Hike up a mountain (or through a river)
If hiking is your thing, you’re in luck — Taiwan is a mountainous island. The sheer number of mountains you can climb is staggering, and locals make full use of hiking trails across the nation. Yangmingshan and Elephant Mountain boast marvelous views of Taipei. Alishan in Central Taiwan is home to oolong tea and spectacular sunrises. Cingjing, in the east, has green grasslands that will make you believe you’re in New Zealand. And of course, Hualien, and its stunning marble gorges, where hiking trails provide glimpses of the deep ravine below. Definitely not for the acrophobic!
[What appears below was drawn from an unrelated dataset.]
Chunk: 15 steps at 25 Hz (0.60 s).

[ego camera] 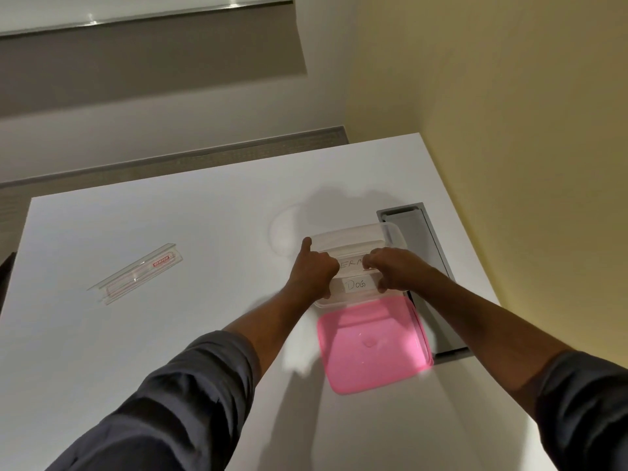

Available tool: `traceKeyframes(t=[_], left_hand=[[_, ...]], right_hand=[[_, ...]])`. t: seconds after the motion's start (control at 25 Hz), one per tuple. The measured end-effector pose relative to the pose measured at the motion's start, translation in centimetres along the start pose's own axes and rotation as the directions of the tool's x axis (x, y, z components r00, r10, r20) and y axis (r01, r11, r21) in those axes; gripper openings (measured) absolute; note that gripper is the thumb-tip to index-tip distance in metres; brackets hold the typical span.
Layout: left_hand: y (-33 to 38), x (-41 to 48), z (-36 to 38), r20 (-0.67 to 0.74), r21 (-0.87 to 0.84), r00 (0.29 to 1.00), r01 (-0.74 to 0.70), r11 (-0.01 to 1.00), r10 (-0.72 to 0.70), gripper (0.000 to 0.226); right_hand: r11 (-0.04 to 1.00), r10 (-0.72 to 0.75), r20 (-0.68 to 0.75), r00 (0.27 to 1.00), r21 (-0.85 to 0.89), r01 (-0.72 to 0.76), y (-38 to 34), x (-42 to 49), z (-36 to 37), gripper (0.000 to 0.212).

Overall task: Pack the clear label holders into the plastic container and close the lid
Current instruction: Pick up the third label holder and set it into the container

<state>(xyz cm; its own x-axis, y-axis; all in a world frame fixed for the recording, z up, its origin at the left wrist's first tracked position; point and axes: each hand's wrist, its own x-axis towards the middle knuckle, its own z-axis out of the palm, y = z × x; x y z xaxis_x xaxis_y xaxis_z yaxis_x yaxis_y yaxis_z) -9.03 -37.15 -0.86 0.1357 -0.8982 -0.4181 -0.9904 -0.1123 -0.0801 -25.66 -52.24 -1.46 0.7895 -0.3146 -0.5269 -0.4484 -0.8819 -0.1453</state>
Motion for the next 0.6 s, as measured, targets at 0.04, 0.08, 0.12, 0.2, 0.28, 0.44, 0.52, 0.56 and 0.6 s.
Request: traceKeyframes(t=[0.04, 0.08, 0.12, 0.2, 0.28, 0.44, 0.52, 0.56, 0.6], left_hand=[[0.0, 0.2, 0.2, 0.002, 0.010, 1.000, -0.008, 1.000, 0.008, 0.031], [0.1, 0.4, 0.3, 0.004, 0.017, 1.000, -0.016, 1.000, 0.016, 0.031], [0.1, 0.6, 0.4, 0.010, 0.018, 1.000, -0.022, 1.000, 0.021, 0.033], [0.1, 1.0, 0.5, 0.025, 0.001, 1.000, -0.016, 1.000, 0.016, 0.038], [0.1, 1.2, 0.5, 0.039, -0.016, 0.999, -0.001, 1.000, 0.002, 0.044], [0.1, 1.5, 0.6, 0.058, -0.003, 0.998, 0.005, 1.000, -0.005, 0.048], [0.1, 1.5, 0.6, 0.055, 0.006, 0.998, 0.003, 1.000, -0.003, 0.050], [0.0, 1.4, 0.6, 0.054, 0.003, 0.999, 0.003, 1.000, -0.003, 0.052], [0.0, 1.4, 0.6, 0.046, -0.007, 0.999, 0.003, 1.000, -0.002, 0.054]], right_hand=[[1.000, 0.002, 0.001, 1.000, 0.007, -0.002, 0.1, 0.2, 0.2, 0.064], [1.000, 0.002, -0.005, 1.000, 0.011, -0.002, 0.1, 0.3, 0.4, 0.063], [1.000, 0.001, -0.010, 1.000, 0.011, -0.001, 0.2, 0.4, 0.5, 0.062], [1.000, -0.001, -0.015, 1.000, 0.012, 0.001, 0.3, 0.5, 0.6, 0.062], [1.000, 0.000, -0.021, 1.000, 0.019, 0.000, 0.3, 0.5, 0.6, 0.063], [0.999, 0.004, -0.037, 0.999, 0.039, -0.003, 0.3, 0.4, 0.6, 0.062], [0.999, 0.006, -0.041, 0.999, 0.038, -0.004, 0.2, 0.2, 0.5, 0.058], [0.999, 0.005, -0.046, 0.999, 0.037, -0.003, 0.1, 0.2, 0.5, 0.057], [0.999, 0.005, -0.051, 0.999, 0.038, -0.003, 0.1, 0.1, 0.4, 0.056]])
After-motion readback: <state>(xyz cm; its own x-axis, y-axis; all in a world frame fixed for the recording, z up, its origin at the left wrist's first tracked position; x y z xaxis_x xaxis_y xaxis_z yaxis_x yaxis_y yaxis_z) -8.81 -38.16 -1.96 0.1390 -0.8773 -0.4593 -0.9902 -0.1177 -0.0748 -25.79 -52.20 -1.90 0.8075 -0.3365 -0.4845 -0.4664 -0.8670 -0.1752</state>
If going up high places is not your thing, go river tracing! Known as canyoning in other parts of the world, this mostly involves walking, wading, climbing, and trekking upstream through a river. It’s an up close and personal experience with nature, with breathtaking views of natural rock formations, springs, and waterfalls. Notable river tracing venues are the Golden Grotto in Hualien, and Touqian in Wanli.
Soak in a hot spring
Every once in awhile, locals like to troop to the mountains for a good, hot soak. Most famous for this is Beitou, a hot spring town just north of Taipei. Various hot spring hotels in the city offer short-time dips, either in private rooms or communal public hot springs. Beitou is still very much within the city, though, so if a real getaway is what you need, then it’s probably better to head south to Wulai and take a dip in the open-air hot springs that are literally right beside the cold river. Overnight accommodations are recommended, to make full use of private hot spring tubs included in each room.
Fill your belly
Everyone, and their Taiwanese mother, is obsessed with eating — apparent in how much good food there is on the island. In fact, lining up for new food places is a national pastime. Most visitors hit up fried chicken chops or stinky tofu, but the real food gems are the rechao or hot stir-fry places. These joints serve up everything from sashimi and kung pao century egg to garlic pork and fried mushrooms — all for 100 to 200 NTD a plate. Washed down with multiple cold glasses of Taiwan beer, and it’s perfect for after-work de-stressing or a segue into the weekend.
Sing your heart out
Karaoke is serious business in Taiwan, so serious that they devote entire buildings to it. Most KTVs offer packages with food and drinks. Reservations are highly recommended, as more popular places tend to be full, especially during weekends. Cheaper places give you the standard room and a common snack buffet. But more expensive chains have en suite bathroom options, superstar room furnishings, and a huge food court.
Urban shrimp fishing, may sound weird, but it’s a unique activity that, if anything, is going to be an experience to remember. The mechanics are easy: pay a per-person hourly rate upfront to get a fishing pole and bait. Go inside and catch as many live shrimp from a concrete pool as you can within the time limit you paid for. Once the time’s up, you take your catch and head to the cooking area, where you clean, skewer, and grill those little buggers. Fresh and juicy, especially with a cold mug of beer.